● ACTIVITY
Here the job is to transcribe the data exactly while omitting the images.
[Start of Attachment]
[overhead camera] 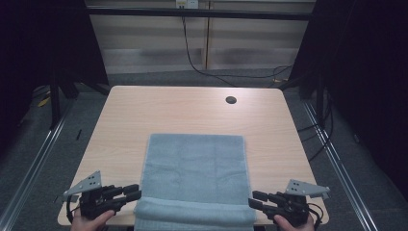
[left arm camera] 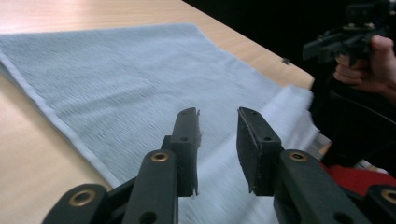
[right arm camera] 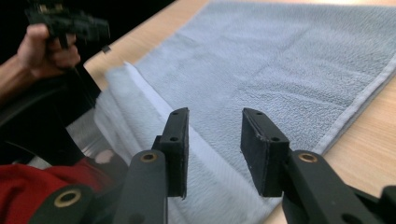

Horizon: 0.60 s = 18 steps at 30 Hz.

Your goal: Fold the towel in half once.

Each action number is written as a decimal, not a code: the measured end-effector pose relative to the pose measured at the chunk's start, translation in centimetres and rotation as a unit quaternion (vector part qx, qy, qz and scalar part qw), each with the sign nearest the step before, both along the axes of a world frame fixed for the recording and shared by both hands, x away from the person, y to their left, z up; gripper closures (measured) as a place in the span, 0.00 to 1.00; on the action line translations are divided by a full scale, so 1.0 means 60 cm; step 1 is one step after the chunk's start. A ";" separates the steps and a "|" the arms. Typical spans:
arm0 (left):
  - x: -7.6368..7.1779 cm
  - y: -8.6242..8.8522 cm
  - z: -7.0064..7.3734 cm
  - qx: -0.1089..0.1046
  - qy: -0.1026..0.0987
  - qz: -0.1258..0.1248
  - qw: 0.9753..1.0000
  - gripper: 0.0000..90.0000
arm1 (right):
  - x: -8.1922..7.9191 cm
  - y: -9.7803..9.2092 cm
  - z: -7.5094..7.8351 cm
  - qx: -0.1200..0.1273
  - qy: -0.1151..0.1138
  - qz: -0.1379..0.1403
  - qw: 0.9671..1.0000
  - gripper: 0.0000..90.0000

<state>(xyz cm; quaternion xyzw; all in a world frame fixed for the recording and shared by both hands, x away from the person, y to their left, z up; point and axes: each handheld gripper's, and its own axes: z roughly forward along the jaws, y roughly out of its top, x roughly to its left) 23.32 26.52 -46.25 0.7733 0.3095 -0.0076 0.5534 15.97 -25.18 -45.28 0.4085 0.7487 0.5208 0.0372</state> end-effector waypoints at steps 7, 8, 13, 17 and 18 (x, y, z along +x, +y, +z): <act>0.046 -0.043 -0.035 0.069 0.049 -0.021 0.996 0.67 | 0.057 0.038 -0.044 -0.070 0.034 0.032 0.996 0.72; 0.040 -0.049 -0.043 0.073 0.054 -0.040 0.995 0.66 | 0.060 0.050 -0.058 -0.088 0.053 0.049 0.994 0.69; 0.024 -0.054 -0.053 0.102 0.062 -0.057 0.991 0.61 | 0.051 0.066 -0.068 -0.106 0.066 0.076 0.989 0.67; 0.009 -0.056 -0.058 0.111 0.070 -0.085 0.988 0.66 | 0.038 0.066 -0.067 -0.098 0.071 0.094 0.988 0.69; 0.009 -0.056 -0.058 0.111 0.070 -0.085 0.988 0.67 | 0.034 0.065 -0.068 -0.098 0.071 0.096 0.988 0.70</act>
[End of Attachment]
● WRITTEN ANSWER
[overhead camera] 
[left arm camera] 
[right arm camera] 

Horizon: 0.60 s = 18 steps at 30 Hz.

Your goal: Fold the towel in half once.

Each action number is written as a decimal, not a code: the measured end-effector pose relative to the pose measured at the chunk's start, translation in centimetres and rotation as a unit quaternion (vector part qx, qy, qz and scalar part qw), each with the sign nearest the step before, both along the axes of a world frame fixed for the recording and shared by both hands, x away from the person, y to their left, z up; gripper closures (measured) as a place in the span, 0.00 to 1.00; on the action line translations are divided by a full scale, so 1.0 means 60 cm; step 1 is one step after the chunk's start. A ";" separates the steps and a "|" the arms. Typical spans:
arm0 (left):
  - x: -7.6368..7.1779 cm
  - y: -8.6242..8.8522 cm
  - z: -7.0064..7.3734 cm
  - qx: -0.1089..0.1046
  - qy: -0.1026..0.0987
  - qz: -0.1258..0.1248
  - qw: 0.9753..1.0000
  - gripper: 0.0000..90.0000
arm1 (right):
  - x: -8.1922..7.9191 cm
  - y: -9.7803..9.2092 cm
  - z: -7.5094..7.8351 cm
  - qx: -0.1200..0.1273
  - qy: -0.1151..0.1138
  - qz: -0.1379..0.1403
  - qw: 0.9671..1.0000
  - gripper: 0.0000..90.0000

<state>(xyz cm; quaternion xyzw; all in a world frame fixed for the recording and shared by both hands, x away from the person, y to their left, z up; point and axes: each handheld gripper's, and its own axes: z roughly forward along the jaws, y roughly out of its top, x roughly to its left) 23.32 26.52 -46.25 0.7733 0.3095 -0.0076 0.5534 15.97 -25.18 -45.28 0.4085 0.7487 0.5208 0.0372</state> end-effector waypoints at steps 7, 8, 13, 17 and 18 (x, y, z along +x, +y, +z): <act>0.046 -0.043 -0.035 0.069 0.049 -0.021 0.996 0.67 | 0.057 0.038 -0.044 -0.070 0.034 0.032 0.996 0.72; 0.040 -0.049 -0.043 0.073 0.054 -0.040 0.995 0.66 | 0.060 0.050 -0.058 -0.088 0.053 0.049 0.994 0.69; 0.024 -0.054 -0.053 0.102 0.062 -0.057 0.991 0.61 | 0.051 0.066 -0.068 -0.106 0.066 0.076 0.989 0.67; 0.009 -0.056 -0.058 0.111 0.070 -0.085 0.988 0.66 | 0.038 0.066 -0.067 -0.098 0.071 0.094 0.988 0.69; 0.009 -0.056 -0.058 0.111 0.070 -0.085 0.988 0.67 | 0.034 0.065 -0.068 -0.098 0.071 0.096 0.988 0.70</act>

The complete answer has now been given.